• [Exercise objective]
Every line of the data below must be output exactly, with images left out.

• [Available data]
——
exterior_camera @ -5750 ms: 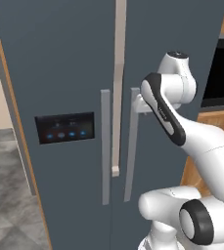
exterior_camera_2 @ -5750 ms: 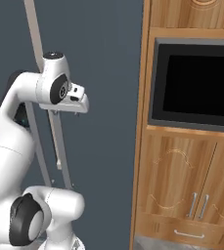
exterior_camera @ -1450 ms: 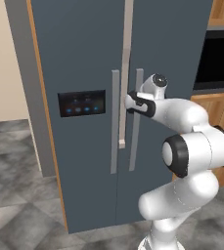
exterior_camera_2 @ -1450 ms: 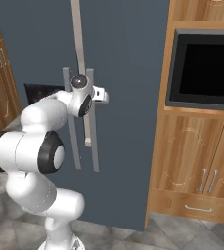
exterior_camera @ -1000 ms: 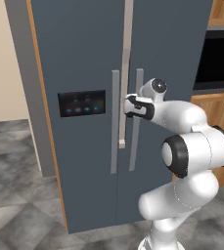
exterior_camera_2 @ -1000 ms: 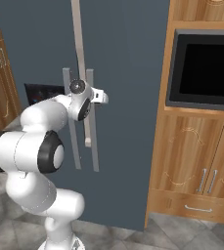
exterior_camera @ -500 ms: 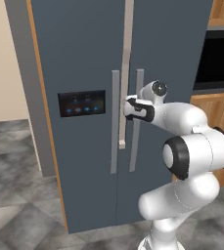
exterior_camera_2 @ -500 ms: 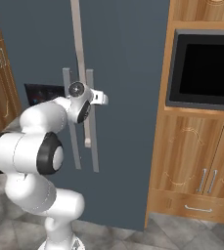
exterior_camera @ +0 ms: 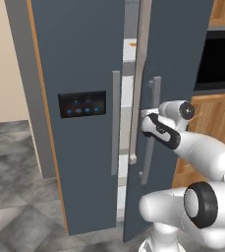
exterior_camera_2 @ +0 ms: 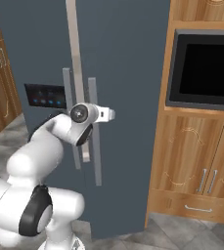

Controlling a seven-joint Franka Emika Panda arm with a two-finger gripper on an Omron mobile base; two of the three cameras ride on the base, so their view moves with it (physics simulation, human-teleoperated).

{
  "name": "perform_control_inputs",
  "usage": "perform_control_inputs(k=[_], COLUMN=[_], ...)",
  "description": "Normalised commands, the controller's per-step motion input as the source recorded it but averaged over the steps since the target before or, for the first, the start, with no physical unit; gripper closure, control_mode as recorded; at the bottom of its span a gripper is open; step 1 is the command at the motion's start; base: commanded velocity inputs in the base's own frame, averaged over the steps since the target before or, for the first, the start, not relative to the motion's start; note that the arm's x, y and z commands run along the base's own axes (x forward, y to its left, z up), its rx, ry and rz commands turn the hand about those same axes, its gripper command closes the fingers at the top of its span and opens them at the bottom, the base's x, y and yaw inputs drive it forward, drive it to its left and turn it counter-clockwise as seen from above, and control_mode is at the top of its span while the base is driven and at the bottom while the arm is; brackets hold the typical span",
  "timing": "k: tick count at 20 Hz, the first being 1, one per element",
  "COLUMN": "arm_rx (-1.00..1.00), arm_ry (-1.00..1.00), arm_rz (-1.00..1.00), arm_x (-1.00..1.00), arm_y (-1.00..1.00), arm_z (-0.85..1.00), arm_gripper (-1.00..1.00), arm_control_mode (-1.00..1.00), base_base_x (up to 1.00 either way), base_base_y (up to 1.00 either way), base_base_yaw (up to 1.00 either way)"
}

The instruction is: Take the lemon wedge from the fridge and place it on the plate with fish on the dining counter.

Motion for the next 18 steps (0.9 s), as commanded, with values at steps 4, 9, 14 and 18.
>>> perform_control_inputs(k=[4,9,14,18], arm_rx=[0.00,0.03,0.03,-0.02], arm_ry=[-0.12,-0.05,0.03,0.09], arm_rz=[-0.08,-0.31,-0.51,-0.27], arm_x=[-1.00,-1.00,-0.91,-0.25], arm_y=[-0.88,-0.38,0.00,0.22], arm_z=[0.09,0.72,1.00,1.00], arm_gripper=[-1.00,-1.00,-1.00,-1.00], arm_control_mode=[-1.00,-1.00,-1.00,-1.00], base_base_x=[0.00,0.00,0.00,0.00], base_base_y=[0.00,0.00,0.00,0.00], base_base_yaw=[0.00,0.00,0.00,0.00])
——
• [Exercise result]
exterior_camera @ -5750 ms: 
exterior_camera_2 @ -5750 ms: 
exterior_camera @ -1450 ms: 
exterior_camera_2 @ -1450 ms: 
exterior_camera @ -1000 ms: 
exterior_camera_2 @ -1000 ms: 
exterior_camera @ -500 ms: 
exterior_camera_2 @ -500 ms: 
exterior_camera @ +0 ms: 
exterior_camera_2 @ +0 ms: 

Controlling a seven-joint Franka Emika Panda arm with a two-finger gripper on an Omron mobile base; two of the three cameras ride on the base, so their view moves with it (physics simulation, human-teleoperated).

{
  "name": "perform_control_inputs",
  "usage": "perform_control_inputs(k=[_], COLUMN=[_], ...)",
  "description": "Normalised commands, the controller's per-step motion input as the source recorded it but averaged over the steps since the target before or, for the first, the start, with no physical unit; gripper closure, control_mode as recorded; at the bottom of its span a gripper is open; step 1 is the command at the motion's start; base: commanded velocity inputs in the base's own frame, averaged over the steps since the target before or, for the first, the start, not relative to the motion's start; note that the arm's x, y and z commands run along the base's own axes (x forward, y to its left, z up), its rx, ry and rz commands turn the hand about those same axes, its gripper command closes the fingers at the top of its span and opens them at the bottom, the base's x, y and yaw inputs drive it forward, drive it to its left and turn it counter-clockwise as seen from above, and control_mode is at the top of its span while the base is driven and at the bottom while the arm is; brackets hold the typical span",
  "timing": "k: tick count at 20 Hz, the first being 1, one per element",
  "COLUMN": "arm_rx (-1.00..1.00), arm_ry (-1.00..1.00), arm_rz (-1.00..1.00), arm_x (-1.00..1.00), arm_y (-1.00..1.00), arm_z (-0.85..1.00), arm_gripper (-1.00..1.00), arm_control_mode (-1.00..1.00), base_base_x (up to 1.00 either way), base_base_y (up to 1.00 either way), base_base_yaw (up to 1.00 either way)"
}

The instruction is: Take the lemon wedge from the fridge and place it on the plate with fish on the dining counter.

Motion for the next 18 steps (0.9 s), as commanded, with values at steps 4, 9, 14 and 18.
>>> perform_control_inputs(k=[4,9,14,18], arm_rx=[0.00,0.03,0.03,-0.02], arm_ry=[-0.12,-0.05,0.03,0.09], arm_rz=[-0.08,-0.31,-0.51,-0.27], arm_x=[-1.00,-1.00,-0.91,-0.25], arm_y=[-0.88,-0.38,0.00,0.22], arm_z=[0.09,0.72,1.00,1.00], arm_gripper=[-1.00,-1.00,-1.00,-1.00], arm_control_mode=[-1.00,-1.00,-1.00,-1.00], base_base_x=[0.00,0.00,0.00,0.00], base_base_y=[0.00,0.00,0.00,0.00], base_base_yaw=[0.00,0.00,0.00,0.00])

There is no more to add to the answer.